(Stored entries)

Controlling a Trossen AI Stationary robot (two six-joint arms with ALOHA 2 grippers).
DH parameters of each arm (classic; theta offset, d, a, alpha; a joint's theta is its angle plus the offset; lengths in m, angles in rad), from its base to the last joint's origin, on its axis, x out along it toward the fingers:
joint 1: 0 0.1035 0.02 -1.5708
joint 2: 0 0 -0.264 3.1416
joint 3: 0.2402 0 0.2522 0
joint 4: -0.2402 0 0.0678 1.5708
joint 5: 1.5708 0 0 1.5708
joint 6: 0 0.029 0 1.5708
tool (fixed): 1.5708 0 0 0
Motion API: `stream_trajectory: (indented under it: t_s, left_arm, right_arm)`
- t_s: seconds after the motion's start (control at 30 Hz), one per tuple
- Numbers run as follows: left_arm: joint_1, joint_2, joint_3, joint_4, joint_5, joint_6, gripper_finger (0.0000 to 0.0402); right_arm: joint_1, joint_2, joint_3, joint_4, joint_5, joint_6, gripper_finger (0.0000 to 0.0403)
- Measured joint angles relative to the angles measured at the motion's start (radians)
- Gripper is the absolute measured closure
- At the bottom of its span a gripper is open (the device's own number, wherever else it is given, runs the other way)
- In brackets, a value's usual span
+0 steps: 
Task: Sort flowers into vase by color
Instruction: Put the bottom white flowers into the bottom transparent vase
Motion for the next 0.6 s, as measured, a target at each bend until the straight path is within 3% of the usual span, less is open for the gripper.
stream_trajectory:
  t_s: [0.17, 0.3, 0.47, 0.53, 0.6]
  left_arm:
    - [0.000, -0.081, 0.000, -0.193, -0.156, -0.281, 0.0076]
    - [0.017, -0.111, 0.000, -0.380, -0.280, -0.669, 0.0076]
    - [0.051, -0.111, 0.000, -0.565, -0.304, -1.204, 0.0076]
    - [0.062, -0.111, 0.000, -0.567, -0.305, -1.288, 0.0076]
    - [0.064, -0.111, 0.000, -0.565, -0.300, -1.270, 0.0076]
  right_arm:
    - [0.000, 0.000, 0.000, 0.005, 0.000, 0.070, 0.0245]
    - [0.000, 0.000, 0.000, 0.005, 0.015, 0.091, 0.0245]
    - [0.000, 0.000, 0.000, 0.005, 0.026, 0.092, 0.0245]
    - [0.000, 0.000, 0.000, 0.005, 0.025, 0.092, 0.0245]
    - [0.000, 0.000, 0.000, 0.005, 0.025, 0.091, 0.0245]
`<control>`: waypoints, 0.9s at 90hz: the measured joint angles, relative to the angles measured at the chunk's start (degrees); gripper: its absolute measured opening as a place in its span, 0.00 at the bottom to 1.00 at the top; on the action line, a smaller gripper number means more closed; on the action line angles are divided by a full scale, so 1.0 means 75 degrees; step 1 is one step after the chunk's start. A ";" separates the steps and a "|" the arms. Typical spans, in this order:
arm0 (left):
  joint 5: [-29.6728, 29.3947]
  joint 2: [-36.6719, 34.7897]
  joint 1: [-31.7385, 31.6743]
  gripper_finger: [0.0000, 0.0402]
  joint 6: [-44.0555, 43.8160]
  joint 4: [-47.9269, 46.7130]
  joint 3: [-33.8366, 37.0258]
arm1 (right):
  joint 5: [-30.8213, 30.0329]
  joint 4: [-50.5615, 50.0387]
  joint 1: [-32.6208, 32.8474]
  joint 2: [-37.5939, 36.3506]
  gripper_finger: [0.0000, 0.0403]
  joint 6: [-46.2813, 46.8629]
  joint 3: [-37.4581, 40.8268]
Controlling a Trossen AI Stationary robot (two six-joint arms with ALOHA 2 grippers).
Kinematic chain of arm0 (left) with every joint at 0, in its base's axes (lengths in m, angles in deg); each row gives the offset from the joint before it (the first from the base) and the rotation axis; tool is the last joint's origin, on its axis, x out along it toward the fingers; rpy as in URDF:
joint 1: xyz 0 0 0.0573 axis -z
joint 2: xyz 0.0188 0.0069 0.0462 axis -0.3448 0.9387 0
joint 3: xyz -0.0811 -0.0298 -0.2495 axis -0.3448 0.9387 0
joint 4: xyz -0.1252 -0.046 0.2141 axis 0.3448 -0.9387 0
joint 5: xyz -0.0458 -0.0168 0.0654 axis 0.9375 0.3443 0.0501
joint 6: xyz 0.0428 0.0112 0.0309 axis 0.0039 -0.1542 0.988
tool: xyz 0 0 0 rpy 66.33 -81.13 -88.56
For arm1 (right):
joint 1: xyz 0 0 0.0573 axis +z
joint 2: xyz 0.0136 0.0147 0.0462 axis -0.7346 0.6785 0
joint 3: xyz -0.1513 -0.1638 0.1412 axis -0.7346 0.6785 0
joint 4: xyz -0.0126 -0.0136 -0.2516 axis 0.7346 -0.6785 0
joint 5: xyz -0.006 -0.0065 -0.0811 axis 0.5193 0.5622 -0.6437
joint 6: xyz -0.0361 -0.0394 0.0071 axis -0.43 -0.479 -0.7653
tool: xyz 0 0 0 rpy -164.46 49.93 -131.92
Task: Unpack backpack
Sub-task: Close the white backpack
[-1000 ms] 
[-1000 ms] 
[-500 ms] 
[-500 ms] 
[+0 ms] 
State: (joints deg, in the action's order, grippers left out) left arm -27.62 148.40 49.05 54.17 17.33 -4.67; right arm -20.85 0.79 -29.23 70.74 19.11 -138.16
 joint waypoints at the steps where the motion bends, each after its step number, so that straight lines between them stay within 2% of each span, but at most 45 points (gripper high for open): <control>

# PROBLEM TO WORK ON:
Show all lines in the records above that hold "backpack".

# ANSWER SPACE:
Task: Unpack backpack
Sub-task: Close the white backpack

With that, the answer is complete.